A trio of panelists — Red State’s Erick Erickson, Robert Bluey of the Heritage Foundation and Matt Lewis of AOL’s Politics Daily — had been discussing how conservatives can have influence with Democrats controlling both the White House a majority in Congress. Ms. Scala stood up to say that many of her Democratic friends have been dismayed by the broken promises of the Obama administration.
“I’m talking to Democrats who voted for Obama, but this isn’t the ‘Change’ they voted for,” she said.
In an interview afterwards, Ms. Scala explained that many Democrats in her community are “disappointed, but they’re afraid to speak out, because they’ve always been just Democrats.”
Ms. Scala said she was excited to learn the online technology skills taught during RightOnline seminars. A fan of Fox News and radio talk-show host Glenn Beck, she said that Twitter fit Beck’s advice to “find one thing and focus on it.”
Such moments of discovery are encouraging to RightOnline’s director, Erik Telford.
“Honestly, for me, the highlights [of the conference] are seeing the grassroots activists who come to learn how to start their own blogs, how to use Facebook, Twitter and other online tools,” said Telford, who estimated the total attendance at the Pittsburgh conference as exceeding 700.
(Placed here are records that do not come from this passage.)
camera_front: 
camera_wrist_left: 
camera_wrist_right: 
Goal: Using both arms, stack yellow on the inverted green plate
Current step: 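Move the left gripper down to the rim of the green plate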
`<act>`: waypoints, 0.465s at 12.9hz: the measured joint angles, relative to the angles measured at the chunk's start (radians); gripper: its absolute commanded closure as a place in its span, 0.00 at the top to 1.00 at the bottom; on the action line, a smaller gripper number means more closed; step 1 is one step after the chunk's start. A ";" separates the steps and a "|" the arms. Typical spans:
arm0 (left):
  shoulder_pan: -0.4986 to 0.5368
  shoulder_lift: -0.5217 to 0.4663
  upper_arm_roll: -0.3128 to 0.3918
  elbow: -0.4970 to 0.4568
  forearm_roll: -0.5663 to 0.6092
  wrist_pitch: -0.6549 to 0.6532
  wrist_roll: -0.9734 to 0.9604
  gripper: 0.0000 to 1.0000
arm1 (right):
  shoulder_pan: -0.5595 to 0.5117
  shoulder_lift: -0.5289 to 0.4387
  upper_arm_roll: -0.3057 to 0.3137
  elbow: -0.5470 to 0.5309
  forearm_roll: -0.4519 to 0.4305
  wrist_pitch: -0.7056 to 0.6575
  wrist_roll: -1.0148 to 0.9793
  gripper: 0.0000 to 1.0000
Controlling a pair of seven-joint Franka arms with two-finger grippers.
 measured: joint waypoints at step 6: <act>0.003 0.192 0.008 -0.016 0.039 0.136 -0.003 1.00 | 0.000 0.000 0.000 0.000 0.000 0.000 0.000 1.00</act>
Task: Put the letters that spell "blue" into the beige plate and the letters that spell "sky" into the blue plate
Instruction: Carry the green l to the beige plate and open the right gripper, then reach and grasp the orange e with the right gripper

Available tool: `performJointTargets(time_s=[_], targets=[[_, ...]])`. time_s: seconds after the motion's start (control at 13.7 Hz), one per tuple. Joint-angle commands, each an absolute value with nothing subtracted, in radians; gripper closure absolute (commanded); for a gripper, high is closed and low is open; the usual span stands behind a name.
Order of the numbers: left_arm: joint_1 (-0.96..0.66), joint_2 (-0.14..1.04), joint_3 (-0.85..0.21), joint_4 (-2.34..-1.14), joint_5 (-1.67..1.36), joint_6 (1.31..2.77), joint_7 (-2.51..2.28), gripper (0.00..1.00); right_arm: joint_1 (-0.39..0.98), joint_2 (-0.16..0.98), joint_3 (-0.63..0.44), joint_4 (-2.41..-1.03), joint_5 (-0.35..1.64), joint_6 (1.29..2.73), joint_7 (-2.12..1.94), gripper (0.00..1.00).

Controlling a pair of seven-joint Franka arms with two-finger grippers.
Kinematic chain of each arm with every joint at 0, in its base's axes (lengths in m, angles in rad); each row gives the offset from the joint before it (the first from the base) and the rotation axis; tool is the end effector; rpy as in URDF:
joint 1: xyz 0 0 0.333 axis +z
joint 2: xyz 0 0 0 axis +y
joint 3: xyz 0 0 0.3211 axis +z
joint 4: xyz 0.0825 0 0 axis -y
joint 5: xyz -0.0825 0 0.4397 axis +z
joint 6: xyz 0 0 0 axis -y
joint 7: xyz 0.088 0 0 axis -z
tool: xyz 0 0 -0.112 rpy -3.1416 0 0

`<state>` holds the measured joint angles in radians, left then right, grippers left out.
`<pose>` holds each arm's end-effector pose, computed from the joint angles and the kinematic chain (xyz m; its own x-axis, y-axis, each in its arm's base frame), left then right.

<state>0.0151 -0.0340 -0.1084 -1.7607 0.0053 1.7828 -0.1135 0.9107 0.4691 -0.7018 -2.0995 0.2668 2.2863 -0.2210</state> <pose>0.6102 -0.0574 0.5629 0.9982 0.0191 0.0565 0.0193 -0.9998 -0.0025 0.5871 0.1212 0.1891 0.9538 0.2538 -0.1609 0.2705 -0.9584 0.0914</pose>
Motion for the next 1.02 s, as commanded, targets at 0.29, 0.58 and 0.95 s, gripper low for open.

Among the speakers at the conference were Michelle Malkin, James Pinkerton, Ed Morrissey of HotAir.com, the Wall Street Journal’s John Fund and Stephen Moore, and Pennsylvania Senate candidate Pat Toomey.
While many older activists were learning New Media technology, there was no shortage of young grassroots conservatives on hand — an encouraging development, said Barbara Espinosa, who traveled from Scottsdale, Ariz., to attend the event.
“If these young bloggers are the future of the news media then we are in for a treat in reading the daily news. The attendees were all age groups involved and active in their community and politics,” Ms. Espinosa wrote on her American Freedom blog.
Ms. Espinosa, a widow, grandmother and native Texan who does not wish to disclose her age, said that the first Republican presidential candidate for whom she voted was Ronald Reagan in 1980.